* What the exercise asks:
Only one stretch of the listing below is wanted. Give it again exactly, from the line with "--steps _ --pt" through the line with "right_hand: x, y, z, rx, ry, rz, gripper".

* Material provided:
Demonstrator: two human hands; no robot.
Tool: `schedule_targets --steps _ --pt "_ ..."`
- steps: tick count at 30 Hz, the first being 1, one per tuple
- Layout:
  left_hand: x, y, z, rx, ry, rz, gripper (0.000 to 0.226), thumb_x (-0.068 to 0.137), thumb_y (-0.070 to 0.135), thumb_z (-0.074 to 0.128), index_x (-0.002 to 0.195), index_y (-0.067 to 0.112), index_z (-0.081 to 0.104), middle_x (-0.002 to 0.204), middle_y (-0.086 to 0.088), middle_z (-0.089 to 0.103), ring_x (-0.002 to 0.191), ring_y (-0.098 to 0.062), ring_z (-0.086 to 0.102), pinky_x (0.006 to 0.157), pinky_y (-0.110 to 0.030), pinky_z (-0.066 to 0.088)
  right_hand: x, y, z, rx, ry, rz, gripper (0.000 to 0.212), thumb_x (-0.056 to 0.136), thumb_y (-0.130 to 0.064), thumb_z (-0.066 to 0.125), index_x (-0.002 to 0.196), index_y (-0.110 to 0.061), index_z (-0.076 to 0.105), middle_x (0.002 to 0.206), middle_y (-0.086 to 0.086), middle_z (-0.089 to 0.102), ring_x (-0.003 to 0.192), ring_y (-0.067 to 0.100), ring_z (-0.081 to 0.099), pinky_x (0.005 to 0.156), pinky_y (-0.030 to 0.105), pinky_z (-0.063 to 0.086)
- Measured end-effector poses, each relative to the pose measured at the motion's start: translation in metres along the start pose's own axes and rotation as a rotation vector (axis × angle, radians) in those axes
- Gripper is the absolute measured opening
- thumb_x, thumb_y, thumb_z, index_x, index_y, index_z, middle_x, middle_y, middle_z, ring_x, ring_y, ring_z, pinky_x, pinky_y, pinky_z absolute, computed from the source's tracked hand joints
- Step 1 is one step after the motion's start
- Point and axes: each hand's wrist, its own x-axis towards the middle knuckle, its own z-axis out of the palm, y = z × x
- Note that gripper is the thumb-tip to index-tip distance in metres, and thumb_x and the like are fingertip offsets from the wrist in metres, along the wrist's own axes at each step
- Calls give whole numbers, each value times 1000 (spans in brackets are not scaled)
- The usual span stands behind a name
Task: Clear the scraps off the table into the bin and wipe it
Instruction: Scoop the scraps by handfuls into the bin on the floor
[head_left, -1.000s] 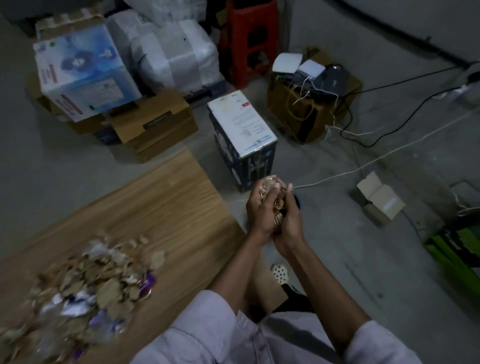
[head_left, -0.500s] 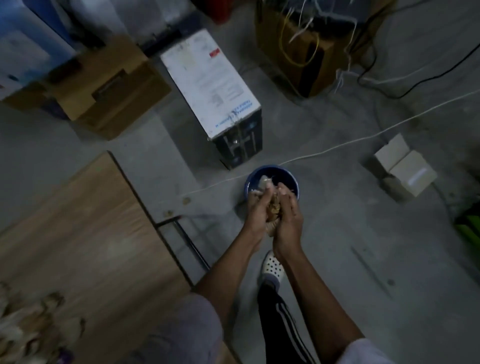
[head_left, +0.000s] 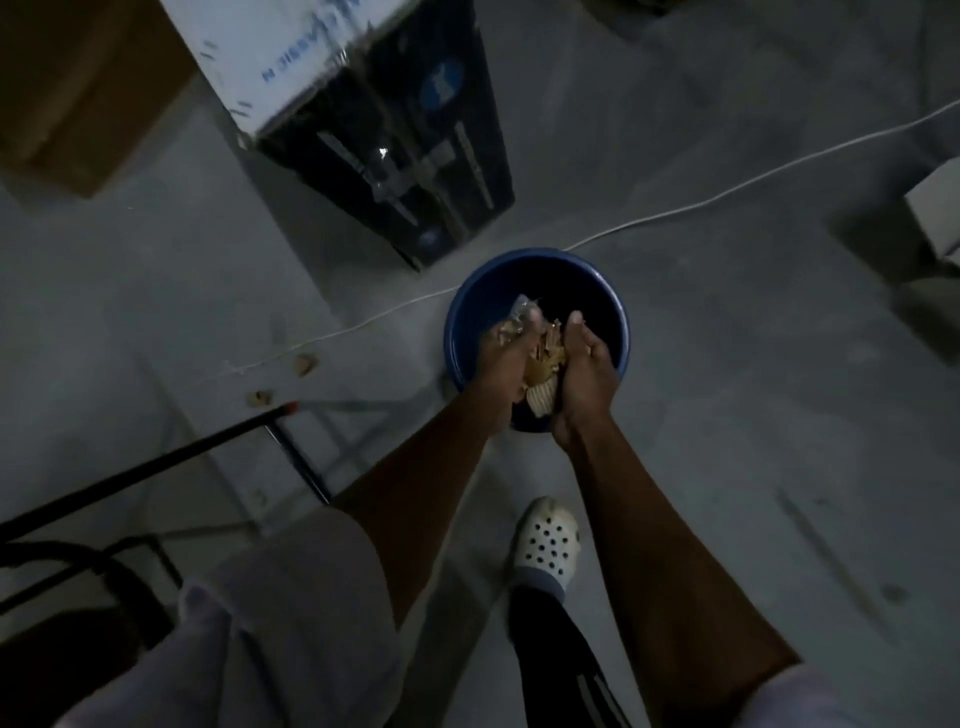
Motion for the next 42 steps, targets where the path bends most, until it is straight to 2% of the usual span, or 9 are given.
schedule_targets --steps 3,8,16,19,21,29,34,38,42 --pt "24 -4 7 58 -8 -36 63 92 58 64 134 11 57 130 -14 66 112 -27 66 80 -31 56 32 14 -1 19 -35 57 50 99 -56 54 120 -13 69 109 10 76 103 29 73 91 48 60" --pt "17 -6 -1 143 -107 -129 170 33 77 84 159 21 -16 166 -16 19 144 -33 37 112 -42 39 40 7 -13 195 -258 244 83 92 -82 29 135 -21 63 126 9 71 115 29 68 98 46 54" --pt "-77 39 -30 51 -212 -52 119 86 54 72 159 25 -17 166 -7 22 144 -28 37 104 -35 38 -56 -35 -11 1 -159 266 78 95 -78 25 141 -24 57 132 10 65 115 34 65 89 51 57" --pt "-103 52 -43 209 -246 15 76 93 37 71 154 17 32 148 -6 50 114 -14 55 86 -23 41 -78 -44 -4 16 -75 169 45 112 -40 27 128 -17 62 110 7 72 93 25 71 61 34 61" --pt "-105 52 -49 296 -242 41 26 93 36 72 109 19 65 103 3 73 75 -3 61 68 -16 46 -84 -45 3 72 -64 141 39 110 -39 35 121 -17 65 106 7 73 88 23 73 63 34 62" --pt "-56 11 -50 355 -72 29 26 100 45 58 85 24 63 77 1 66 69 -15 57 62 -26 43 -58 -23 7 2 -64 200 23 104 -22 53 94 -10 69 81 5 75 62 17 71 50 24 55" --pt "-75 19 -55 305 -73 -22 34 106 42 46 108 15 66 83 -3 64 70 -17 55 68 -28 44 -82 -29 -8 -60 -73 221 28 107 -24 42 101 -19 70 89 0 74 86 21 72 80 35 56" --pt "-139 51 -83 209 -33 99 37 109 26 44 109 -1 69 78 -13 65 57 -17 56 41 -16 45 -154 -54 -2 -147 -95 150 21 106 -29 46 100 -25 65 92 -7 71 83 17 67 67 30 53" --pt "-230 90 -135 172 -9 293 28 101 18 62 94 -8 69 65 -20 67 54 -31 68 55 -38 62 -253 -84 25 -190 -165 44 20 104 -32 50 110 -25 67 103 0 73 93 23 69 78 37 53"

* Task result:
Tool: `schedule_targets --steps _ --pt "_ ..."`
- steps: tick count at 30 Hz, the first being 1, one per tuple
- Layout:
  left_hand: x, y, z, rx, ry, rz, gripper (0.000 to 0.226), thumb_x (-0.068 to 0.137), thumb_y (-0.070 to 0.135), thumb_z (-0.074 to 0.128), index_x (-0.002 to 0.195), index_y (-0.067 to 0.112), index_z (-0.081 to 0.104), middle_x (-0.002 to 0.204), middle_y (-0.086 to 0.088), middle_z (-0.089 to 0.103), ring_x (-0.002 to 0.191), ring_y (-0.098 to 0.062), ring_z (-0.086 to 0.102), pinky_x (0.006 to 0.157), pinky_y (-0.110 to 0.030), pinky_z (-0.066 to 0.088)
  right_hand: x, y, z, rx, ry, rz, gripper (0.000 to 0.212), thumb_x (-0.056 to 0.136), thumb_y (-0.130 to 0.064), thumb_z (-0.066 to 0.125), index_x (-0.002 to 0.196), index_y (-0.110 to 0.061), index_z (-0.076 to 0.105), middle_x (0.002 to 0.206), middle_y (-0.086 to 0.086), middle_z (-0.089 to 0.102), ring_x (-0.003 to 0.192), ring_y (-0.067 to 0.100), ring_z (-0.081 to 0.099), pinky_x (0.005 to 0.156), pinky_y (-0.030 to 0.105), pinky_z (-0.063 to 0.086)

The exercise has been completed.